* _Instructions for the task_: Here the job is to transcribe only the lines from the one containing "Would you kindly outline the wooden post?" through the last line below, exactly as written; please leave out pictures.
┌──
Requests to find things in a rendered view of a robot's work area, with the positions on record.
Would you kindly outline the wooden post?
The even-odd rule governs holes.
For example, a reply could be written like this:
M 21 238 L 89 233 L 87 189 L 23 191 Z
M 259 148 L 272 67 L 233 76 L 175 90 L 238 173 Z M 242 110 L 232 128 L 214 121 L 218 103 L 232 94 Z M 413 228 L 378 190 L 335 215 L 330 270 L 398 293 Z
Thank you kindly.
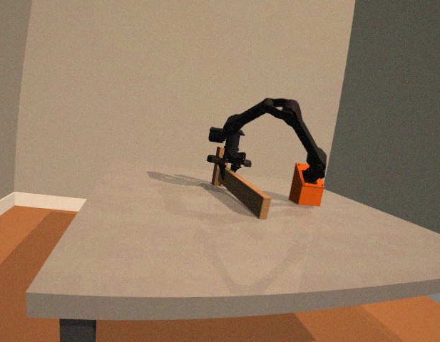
└──
* _Task result_:
Would you kindly outline the wooden post?
The even-odd rule governs holes.
For example, a reply could be written like this:
M 21 238 L 89 233 L 87 189 L 23 191 Z
M 259 148 L 272 67 L 233 76 L 175 90 L 238 173 Z M 242 110 L 232 128 L 214 121 L 218 103 L 232 94 Z M 413 228 L 378 190 L 335 215 L 330 270 L 398 293 Z
Thank you kindly.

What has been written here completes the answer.